#### Exercise brief
Below are the records; locate each line with the word "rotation" and copy it.

Stored items
- - -

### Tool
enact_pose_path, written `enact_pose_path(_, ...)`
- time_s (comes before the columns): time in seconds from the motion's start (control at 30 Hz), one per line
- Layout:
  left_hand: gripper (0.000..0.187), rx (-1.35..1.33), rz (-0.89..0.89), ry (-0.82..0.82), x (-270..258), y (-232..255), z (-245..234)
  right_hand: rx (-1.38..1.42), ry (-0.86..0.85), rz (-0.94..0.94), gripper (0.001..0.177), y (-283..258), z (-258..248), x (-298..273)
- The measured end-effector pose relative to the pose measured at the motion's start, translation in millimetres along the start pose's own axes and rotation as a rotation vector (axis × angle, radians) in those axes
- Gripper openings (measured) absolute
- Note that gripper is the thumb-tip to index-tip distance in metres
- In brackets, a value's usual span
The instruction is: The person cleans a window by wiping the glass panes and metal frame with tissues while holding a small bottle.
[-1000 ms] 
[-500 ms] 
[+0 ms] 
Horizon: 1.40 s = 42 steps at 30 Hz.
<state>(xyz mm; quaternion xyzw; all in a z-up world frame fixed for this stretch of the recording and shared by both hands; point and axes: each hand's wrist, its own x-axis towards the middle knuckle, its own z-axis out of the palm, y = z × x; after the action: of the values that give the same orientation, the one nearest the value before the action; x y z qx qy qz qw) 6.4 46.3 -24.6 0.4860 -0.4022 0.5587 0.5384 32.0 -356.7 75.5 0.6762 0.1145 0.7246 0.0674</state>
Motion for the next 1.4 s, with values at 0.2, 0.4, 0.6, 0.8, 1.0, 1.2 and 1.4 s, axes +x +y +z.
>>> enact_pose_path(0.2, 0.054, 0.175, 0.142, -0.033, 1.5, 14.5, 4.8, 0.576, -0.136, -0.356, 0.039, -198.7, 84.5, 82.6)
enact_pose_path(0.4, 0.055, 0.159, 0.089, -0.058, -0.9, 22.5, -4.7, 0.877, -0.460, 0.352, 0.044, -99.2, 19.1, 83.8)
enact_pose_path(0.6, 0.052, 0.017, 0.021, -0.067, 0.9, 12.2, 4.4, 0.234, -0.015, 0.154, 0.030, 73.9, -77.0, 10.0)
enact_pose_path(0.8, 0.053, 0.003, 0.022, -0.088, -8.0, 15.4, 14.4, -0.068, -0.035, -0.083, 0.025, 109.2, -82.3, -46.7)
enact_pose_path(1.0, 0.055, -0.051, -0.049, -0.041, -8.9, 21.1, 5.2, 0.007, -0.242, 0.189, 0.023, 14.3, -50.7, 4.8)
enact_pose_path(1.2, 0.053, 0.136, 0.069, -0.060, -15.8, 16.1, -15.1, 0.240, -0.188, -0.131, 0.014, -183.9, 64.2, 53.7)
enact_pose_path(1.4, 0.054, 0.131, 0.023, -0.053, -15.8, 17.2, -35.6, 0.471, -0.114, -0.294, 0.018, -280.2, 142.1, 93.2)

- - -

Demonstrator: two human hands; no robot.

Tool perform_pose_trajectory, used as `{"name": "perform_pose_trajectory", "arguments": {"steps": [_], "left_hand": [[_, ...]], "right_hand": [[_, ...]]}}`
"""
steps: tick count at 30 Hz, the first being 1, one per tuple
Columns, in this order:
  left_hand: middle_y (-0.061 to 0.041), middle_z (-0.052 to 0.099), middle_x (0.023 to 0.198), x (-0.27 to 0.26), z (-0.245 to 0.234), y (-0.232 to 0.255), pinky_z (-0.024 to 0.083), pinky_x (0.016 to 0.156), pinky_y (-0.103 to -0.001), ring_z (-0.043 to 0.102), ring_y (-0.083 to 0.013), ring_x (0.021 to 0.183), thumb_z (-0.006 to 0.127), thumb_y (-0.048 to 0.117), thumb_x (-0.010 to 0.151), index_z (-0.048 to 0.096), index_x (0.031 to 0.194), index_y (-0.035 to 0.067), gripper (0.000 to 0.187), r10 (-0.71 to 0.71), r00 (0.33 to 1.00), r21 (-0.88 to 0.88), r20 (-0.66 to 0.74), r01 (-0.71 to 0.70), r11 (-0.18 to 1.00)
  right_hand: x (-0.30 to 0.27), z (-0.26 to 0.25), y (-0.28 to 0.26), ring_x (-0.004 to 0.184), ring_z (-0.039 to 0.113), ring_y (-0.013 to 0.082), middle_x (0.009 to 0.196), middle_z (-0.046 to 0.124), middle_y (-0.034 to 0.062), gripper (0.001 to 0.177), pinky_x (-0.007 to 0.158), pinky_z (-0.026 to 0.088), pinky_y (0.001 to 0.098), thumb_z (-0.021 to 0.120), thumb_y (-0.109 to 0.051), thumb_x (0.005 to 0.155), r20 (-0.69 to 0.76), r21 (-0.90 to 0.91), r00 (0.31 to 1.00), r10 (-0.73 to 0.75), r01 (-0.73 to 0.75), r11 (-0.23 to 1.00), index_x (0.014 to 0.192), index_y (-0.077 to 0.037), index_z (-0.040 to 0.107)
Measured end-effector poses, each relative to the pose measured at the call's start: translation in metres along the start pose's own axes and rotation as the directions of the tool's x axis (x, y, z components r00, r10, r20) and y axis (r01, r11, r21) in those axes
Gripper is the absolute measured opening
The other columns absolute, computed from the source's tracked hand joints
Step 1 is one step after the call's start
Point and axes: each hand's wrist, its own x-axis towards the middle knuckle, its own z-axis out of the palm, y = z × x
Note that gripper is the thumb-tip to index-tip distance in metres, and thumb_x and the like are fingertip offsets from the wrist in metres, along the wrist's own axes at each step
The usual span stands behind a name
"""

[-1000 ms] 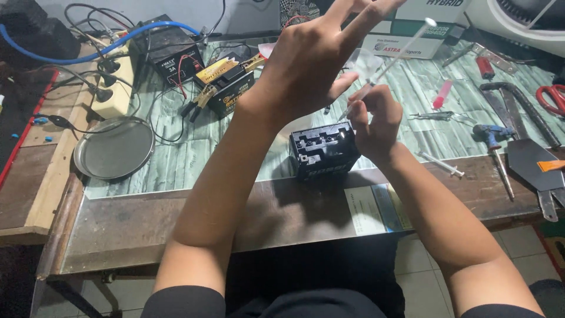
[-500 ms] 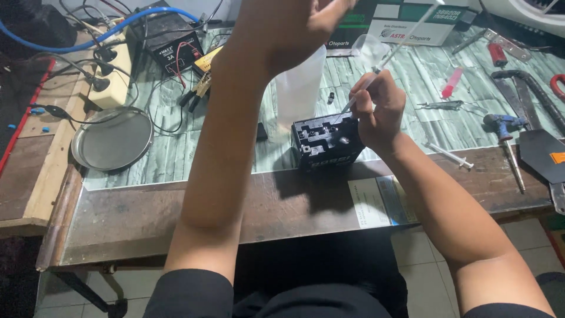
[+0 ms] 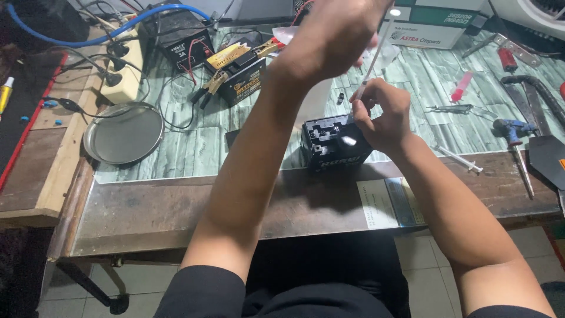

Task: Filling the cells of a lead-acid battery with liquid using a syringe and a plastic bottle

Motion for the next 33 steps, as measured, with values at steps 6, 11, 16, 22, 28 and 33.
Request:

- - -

#### Exercise solution
- The measured end-effector pose relative to the pose measured at the motion's start, translation in millimetres along the start pose's own axes and rotation as a rotation vector (axis × angle, radians) in those axes
Measured end-effector poses, each relative to the pose measured at the call's start: translation in metres along the start pose's own axes and rotation as the directions of the tool's x axis (x, y, z components r00, r10, r20) and y axis (r01, r11, r21) in those axes

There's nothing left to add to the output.